EBV-associated leiomyosarcoma in an immunocompromised child: A unique intracranial case with genomic study.

作者信息

Ben Makhlouf Wiem, Kallel Rim, Kolsi Roeya, Kmiha Sana, Ayadi Khalil, Boudawara Tahya

机构信息

Anatomy and Pathological Cytology Laboratory, Habib Bourguiba University Hospital, Sfax, Tunisia.

Anatomy and Pathological Cytology Laboratory, Habib Bourguiba University Hospital, Sfax, Tunisia.

出版信息

Int J Surg Case Rep. 2025 Mar;128:111073. doi: 10.1016/j.ijscr.2025.111073. Epub 2025 Feb 18.

DOI:10.1016/j.ijscr.2025.111073
PMID:40024176
原文链接:https://pmc.ncbi.nlm.nih.gov/articles/PMC11915152/
Abstract

INTRODUCTION AND IMPORTANCE

Epstein-Barr virus (EBV) is a common virus infecting more than 90 % of the adult population, typically without symptoms. While most infections remain asymptomatic, EBV is associated with over 200,000 new cancer cases annually. It is linked to several malignancies, including leiomyosarcoma (LS) in immunocompromised patients, a rare occurrence with fewer than 100 new cases per year globally. This report highlights the case of an EBV-associated intracranial leiomyosarcoma in a 4-year-old immunodeficient child.

CASE PRESENTATION

A 4-year-old girl with a history of primary immune deficiency and multiple infections presented with febrile dyspnea. Imaging revealed a right temporo-parietal brain mass, which increased in size over 50 days. Surgical excision was performed, and histological examination showed a tumor with smooth muscle cell characteristics. Immunohistochemical analysis was positive for vimentin and CD99, while EBV genome presence was confirmed by in situ hybridization. The final diagnosis was EBV-associated malignant smooth muscle tumor. The postoperative course was favorable, and chemotherapy was not indicated.

CLINICAL DISCUSSION

Leiomyosarcoma is extremely rare in immunocompetent children but more common in immunocompromised individuals, where EBV infection plays a significant role in tumor development.
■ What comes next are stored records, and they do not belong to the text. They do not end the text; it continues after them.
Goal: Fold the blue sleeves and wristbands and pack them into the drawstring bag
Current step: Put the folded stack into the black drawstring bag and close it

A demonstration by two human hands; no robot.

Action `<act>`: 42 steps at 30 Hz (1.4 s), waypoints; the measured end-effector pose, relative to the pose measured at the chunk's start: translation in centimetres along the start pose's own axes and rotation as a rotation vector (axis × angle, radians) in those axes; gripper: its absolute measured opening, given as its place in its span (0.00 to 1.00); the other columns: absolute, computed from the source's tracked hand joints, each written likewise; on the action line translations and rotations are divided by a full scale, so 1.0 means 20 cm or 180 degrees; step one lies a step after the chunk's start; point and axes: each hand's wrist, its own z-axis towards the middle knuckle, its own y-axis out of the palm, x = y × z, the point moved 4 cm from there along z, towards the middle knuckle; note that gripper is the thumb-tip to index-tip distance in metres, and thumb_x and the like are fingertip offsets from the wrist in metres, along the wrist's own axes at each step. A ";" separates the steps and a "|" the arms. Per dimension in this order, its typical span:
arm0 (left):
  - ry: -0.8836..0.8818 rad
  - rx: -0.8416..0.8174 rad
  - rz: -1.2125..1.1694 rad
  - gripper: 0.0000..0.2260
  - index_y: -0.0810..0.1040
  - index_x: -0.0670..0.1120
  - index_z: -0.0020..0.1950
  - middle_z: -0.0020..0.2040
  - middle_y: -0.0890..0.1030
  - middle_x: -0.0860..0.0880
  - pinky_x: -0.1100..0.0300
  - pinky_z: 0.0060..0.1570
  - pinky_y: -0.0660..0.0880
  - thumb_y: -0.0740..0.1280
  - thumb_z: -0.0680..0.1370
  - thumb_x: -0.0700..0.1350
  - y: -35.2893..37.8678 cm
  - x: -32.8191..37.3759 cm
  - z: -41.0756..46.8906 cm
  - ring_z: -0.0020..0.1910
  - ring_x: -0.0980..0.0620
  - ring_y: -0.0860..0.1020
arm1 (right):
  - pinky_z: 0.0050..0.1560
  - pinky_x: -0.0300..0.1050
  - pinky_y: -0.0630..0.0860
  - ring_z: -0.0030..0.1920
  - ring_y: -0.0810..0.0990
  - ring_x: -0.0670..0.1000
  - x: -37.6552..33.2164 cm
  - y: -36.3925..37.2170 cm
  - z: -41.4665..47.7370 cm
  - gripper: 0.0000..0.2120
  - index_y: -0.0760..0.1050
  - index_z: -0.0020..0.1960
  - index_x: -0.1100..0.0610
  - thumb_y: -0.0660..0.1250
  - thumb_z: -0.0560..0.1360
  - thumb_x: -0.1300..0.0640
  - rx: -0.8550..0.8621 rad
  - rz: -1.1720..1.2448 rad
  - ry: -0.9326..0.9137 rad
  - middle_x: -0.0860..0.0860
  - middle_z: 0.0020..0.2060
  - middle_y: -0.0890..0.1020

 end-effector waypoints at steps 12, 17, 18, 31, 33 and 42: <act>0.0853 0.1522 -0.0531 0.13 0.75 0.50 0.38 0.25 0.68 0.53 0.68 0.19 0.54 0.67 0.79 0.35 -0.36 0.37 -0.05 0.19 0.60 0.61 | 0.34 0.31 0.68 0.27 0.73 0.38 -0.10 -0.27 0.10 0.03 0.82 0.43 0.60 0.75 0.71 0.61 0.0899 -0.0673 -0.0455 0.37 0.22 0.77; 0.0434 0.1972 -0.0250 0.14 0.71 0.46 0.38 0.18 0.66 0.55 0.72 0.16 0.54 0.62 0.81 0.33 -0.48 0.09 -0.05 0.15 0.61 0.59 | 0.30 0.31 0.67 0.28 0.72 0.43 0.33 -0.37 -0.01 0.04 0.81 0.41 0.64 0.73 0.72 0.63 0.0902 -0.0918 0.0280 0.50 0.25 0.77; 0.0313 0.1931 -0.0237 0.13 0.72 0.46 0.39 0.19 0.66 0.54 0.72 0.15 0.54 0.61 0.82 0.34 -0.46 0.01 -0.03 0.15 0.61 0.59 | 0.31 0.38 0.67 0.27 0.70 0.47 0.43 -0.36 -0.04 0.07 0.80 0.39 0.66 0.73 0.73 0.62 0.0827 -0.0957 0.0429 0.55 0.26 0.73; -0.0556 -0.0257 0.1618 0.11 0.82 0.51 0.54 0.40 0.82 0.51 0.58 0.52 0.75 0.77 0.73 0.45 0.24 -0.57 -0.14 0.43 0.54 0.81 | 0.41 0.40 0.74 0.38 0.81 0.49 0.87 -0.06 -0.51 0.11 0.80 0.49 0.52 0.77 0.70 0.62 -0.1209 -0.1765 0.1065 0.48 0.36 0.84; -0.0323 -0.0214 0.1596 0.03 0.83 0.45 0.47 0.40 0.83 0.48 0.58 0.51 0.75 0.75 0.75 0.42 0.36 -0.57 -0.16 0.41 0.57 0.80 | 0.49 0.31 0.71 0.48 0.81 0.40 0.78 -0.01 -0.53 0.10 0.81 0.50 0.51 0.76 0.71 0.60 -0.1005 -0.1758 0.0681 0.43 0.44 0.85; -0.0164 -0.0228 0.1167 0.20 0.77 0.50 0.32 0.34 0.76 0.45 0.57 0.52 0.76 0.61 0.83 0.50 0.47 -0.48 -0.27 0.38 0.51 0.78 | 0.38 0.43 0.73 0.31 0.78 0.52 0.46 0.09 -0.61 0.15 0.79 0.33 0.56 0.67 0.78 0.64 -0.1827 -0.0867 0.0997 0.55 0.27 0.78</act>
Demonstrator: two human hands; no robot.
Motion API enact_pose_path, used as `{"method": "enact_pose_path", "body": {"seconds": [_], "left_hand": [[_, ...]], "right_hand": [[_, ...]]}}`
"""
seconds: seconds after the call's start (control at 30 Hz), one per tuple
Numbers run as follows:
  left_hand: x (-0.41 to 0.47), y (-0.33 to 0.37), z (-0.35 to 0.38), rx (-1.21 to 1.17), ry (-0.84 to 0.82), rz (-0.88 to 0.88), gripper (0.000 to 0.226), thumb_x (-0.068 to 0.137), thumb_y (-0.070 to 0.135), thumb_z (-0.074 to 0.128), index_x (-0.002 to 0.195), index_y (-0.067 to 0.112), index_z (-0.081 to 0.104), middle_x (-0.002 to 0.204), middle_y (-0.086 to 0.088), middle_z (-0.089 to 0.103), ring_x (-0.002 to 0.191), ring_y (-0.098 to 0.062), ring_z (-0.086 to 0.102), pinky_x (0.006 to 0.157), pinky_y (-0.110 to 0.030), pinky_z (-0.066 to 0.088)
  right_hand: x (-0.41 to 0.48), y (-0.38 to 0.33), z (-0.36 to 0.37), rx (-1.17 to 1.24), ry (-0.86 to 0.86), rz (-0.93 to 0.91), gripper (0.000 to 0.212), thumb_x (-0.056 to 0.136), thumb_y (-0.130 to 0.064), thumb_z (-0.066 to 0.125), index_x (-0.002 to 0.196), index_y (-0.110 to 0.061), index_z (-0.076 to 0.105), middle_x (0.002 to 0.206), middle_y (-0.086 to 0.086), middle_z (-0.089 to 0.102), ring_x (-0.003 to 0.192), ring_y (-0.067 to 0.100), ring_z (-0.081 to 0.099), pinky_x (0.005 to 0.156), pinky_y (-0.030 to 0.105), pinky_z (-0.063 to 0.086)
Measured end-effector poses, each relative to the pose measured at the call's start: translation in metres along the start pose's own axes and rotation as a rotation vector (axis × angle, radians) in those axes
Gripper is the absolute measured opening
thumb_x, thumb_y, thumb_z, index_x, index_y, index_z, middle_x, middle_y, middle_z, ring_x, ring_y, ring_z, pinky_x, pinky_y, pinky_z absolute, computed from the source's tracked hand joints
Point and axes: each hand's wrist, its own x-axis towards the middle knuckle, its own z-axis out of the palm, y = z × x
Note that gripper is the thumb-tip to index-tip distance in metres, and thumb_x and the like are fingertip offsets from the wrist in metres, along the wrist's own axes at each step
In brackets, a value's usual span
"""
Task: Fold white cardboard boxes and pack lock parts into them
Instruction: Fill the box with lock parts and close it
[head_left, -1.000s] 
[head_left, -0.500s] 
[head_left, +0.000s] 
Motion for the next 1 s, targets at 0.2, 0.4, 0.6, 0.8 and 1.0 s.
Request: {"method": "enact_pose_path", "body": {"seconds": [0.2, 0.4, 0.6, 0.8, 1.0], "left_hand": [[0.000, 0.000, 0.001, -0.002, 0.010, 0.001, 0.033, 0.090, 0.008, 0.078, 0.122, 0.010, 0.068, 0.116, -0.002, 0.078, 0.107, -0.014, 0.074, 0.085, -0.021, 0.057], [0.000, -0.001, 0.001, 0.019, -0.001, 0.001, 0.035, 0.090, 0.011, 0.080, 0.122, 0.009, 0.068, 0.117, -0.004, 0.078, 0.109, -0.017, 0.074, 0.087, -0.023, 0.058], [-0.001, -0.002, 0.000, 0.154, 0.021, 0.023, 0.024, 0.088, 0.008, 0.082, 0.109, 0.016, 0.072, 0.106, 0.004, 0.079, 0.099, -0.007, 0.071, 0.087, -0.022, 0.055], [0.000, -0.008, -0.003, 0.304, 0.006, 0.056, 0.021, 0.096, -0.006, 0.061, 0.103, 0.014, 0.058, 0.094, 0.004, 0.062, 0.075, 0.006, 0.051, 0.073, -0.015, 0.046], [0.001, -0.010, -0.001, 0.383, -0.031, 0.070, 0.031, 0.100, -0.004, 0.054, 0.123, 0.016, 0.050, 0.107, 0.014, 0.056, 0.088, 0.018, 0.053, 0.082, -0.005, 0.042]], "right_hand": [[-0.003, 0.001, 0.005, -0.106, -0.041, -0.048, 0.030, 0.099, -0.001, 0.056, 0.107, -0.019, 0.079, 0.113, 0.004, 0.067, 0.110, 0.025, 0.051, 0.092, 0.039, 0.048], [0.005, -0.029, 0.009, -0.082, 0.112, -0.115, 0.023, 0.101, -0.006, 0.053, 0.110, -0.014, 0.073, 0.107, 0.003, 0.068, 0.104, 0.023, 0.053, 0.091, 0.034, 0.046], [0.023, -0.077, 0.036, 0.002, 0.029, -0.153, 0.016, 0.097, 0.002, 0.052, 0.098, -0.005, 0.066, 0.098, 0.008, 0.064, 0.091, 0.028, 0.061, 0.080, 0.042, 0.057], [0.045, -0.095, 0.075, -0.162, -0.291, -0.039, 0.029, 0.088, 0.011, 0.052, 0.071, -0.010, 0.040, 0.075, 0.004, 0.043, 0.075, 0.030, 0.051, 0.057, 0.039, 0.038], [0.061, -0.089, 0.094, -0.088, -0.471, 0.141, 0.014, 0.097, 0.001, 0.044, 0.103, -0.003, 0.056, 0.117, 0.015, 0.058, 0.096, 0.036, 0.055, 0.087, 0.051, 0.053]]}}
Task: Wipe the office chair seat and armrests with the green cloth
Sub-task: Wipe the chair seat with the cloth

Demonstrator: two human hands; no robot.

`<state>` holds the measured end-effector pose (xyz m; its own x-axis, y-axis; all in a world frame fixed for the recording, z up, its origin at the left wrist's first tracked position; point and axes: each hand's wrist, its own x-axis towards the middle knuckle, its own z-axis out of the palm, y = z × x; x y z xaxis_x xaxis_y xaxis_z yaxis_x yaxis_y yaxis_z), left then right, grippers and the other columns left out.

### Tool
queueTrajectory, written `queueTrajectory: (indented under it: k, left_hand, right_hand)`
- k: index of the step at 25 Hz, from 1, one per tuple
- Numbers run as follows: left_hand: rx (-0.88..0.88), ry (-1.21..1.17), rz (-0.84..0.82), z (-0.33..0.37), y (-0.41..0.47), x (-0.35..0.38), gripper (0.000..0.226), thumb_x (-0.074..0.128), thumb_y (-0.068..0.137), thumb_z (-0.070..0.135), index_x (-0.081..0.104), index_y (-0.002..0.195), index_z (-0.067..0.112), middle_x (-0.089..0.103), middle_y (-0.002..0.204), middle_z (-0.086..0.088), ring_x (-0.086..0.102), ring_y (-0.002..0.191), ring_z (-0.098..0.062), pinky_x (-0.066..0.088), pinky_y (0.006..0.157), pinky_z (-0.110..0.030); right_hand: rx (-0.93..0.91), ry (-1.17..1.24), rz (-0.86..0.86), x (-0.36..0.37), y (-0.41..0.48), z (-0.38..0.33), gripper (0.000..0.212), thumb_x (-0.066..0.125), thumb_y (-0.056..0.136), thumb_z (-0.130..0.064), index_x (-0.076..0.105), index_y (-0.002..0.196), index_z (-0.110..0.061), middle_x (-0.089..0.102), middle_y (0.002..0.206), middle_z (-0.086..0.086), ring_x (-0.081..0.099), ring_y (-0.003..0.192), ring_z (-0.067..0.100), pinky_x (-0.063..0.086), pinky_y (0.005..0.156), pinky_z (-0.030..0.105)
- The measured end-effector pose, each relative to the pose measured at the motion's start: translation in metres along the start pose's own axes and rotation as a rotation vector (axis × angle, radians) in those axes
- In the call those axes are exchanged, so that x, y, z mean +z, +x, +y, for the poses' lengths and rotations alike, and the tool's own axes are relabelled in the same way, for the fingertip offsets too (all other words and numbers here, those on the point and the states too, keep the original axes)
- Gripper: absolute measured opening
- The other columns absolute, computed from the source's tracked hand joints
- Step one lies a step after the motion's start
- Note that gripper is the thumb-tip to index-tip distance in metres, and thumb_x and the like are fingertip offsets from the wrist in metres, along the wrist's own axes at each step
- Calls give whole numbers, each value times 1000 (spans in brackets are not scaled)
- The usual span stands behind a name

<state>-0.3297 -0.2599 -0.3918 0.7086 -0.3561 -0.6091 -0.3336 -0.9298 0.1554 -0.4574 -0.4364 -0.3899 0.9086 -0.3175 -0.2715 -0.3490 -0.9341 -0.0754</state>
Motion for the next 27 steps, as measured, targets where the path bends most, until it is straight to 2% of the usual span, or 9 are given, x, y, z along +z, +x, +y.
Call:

Although EBV-related leiomyosarcomas occur more frequently in immunodeficient children, intracranial cases are exceptionally rare. These tumors are often challenging to diagnose due to their undifferentiated appearance. The detection of EBV DNA using in situ hybridization is crucial for confirming the diagnosis. While EBV-associated leiomyosarcomas generally respond well to therapy, the optimal treatment remains unclear, with surgery and radiotherapy being the primary approaches.

CONCLUSION

EBV-associated smooth muscle tumors are rare but increasing in incidence among immunocompromised patients. Early recognition of EBV infection in smooth muscle tumors, especially in children with immune deficiencies, is vital for diagnosis. Histological and molecular examination, including in situ hybridization, is essential to confirm the presence of EBV. Treatment typically involves complete surgical excision, with chemotherapy's role still uncertain.

摘要

引言与重要性

爱泼斯坦-巴尔病毒(EBV)是一种常见病毒,感染超过90%的成年人群,通常无明显症状。虽然大多数感染无症状,但EBV每年与超过20万例新发癌症病例相关。它与多种恶性肿瘤有关,包括免疫功能低下患者的平滑肌肉瘤(LS),这种情况很罕见,全球每年新发病例少于100例。本报告重点介绍了一名4岁免疫缺陷儿童发生的EBV相关颅内平滑肌肉瘤病例。

病例介绍

一名有原发性免疫缺陷病史且多次感染的4岁女孩出现发热性呼吸困难。影像学检查发现右侧颞顶叶脑肿块,其大小在50天内增大。进行了手术切除,组织学检查显示肿瘤具有平滑肌细胞特征。免疫组化分析波形蛋白和CD99呈阳性,原位杂交证实存在EBV基因组。最终诊断为EBV相关恶性平滑肌肿瘤。术后病程顺利,未指示进行化疗。

临床讨论

平滑肌肉瘤在免疫功能正常的儿童中极为罕见,但在免疫功能低下的个体中更为常见,其中EBV感染在肿瘤发生中起重要作用。虽然EBV相关平滑肌肉瘤在免疫缺陷儿童中更频繁发生,但颅内病例极为罕见。这些肿瘤由于其未分化的外观,往往难以诊断。使用原位杂交检测EBV DNA对于确诊至关重要。虽然EBV相关平滑肌肉瘤通常对治疗反应良好,但最佳治疗方法仍不明确,手术和放疗是主要治疗方法。

结论

EBV相关平滑肌肉瘤罕见,但在免疫功能低下患者中的发病率正在上升。早期识别平滑肌肉瘤中的EBV感染,尤其是免疫缺陷儿童中的感染,对于诊断至关重要。组织学和分子检查,包括原位杂交,对于确认EBV的存在至关重要。治疗通常包括完整的手术切除,化疗的作用仍不确定。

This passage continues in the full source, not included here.